According to Popular Science, metal braces remain the gold standard because of their effectiveness. When teeth are subjected to forces generated by metal brackets glued to teeth and steel archwires—the wires that can be slowly and periodically tightened to move teeth—orthodontists are able to exert very tight control over how teeth shift over time. (Braces are also made of carbon, aluminum, nickel, and chromium, the latter of which provides rust and corrosion resistance.)

The same isn’t always true of more costly plastic aligners (often just called Invisalign, a popular brand name), which are suitable in some—but not all—of orthodontic cases. Plastic aligners are worn over your teeth for up to 22 hours a day and move teeth incrementally; each top and bottom aligner is usually swapped out after a month for new ones that will continue shifting the teeth into the desired position. But the more teeth need to move, or the more complex the case, the better argument there is to be made for metal braces, which can move teeth as well as the surrounding bone with more precision.

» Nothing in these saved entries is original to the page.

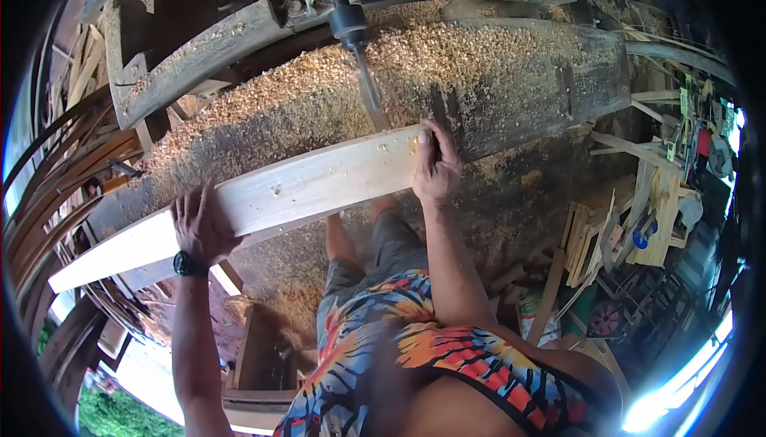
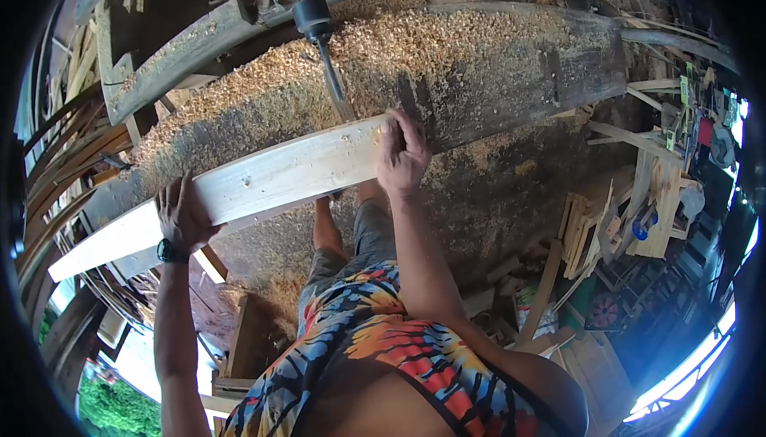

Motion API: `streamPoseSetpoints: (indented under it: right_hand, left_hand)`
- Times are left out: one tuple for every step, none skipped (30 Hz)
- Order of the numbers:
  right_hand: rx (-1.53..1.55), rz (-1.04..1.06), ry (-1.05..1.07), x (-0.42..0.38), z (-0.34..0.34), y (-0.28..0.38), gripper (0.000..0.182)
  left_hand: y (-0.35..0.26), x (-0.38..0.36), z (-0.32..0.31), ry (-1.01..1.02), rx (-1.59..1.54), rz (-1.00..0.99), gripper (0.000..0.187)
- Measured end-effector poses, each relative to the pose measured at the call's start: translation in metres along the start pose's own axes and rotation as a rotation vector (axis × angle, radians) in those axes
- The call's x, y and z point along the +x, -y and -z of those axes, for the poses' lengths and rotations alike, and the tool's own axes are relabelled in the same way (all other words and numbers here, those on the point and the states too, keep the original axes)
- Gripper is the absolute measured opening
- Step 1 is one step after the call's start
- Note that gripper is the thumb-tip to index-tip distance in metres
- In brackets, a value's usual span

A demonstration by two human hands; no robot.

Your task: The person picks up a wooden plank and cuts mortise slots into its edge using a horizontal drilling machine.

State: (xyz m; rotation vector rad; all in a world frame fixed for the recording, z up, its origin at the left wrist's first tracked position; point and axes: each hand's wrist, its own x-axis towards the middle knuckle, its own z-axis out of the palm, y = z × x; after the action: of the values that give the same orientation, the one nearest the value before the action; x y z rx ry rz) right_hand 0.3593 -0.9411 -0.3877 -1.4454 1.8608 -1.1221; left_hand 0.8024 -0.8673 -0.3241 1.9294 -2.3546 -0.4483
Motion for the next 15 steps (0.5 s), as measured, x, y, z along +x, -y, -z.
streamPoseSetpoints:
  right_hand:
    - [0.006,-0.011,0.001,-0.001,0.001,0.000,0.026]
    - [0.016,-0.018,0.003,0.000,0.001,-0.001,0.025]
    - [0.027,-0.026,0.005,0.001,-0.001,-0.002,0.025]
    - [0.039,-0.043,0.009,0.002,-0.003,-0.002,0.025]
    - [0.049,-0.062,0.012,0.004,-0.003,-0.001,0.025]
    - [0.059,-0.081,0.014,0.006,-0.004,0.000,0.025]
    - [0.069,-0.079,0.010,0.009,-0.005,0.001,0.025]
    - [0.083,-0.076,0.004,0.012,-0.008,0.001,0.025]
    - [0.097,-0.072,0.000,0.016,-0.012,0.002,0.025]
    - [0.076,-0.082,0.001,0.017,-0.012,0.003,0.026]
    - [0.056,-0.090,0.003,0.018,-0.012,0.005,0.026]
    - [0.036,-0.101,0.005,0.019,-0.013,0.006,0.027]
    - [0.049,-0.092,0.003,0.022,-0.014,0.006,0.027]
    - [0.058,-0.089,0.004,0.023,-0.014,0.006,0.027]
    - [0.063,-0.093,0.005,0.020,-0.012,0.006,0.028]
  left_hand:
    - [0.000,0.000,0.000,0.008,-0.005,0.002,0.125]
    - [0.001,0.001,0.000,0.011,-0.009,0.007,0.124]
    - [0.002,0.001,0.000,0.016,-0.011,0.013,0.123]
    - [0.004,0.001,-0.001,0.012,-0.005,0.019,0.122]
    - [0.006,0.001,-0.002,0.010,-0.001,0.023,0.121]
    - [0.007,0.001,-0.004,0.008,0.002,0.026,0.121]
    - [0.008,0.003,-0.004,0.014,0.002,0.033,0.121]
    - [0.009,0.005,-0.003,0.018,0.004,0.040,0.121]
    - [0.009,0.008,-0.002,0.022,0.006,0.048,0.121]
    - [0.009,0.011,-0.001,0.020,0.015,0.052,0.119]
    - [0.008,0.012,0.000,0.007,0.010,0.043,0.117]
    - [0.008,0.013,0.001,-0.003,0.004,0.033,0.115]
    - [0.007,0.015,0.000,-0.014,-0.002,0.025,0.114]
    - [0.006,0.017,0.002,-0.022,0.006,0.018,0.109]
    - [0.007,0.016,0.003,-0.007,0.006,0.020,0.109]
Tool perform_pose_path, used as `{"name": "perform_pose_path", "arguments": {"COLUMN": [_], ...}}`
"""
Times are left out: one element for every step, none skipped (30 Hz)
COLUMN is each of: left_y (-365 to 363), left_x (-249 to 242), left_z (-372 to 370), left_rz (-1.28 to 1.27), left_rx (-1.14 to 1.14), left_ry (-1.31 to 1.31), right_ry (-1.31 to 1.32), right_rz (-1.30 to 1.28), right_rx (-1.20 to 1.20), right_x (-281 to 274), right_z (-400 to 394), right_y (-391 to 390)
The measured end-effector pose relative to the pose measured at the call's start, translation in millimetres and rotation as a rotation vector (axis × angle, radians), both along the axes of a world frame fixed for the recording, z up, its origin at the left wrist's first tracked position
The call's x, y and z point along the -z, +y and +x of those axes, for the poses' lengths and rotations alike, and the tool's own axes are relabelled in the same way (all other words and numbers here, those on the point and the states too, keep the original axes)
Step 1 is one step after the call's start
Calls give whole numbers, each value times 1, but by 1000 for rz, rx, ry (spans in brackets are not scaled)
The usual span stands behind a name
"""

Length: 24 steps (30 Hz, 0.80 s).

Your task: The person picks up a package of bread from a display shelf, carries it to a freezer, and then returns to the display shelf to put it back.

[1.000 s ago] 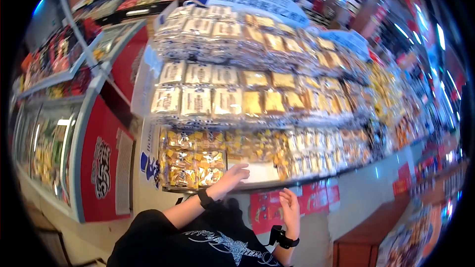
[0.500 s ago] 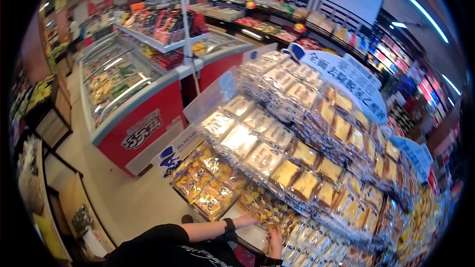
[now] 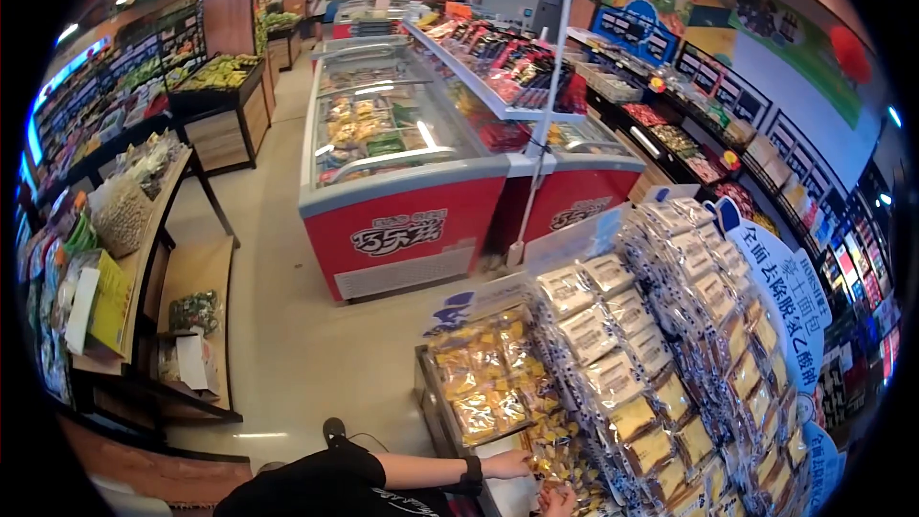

For some, plastic aligners may have benefits that outweigh their drawbacks. Because the appliances are removable, it’s easier to clean the actual teeth. Cosmetically, they also tend to appeal to adult patients who don’t want “metal mouth.”

(Headgear, which refers to an appliance extending out of the mouth, is necessary when conventional braces won’t be able to apply the necessary force or resolve multiple teeth, bite, or jaw problems at once. And despite what many ‘80s movies have taught us, headgear typically only needs to be worn at bedtime.)

So when your dentist or orthodontist recommends metal braces, don’t think they’re stuck in the past. In all likelihood, they believe it’s the best way to keep you smiling.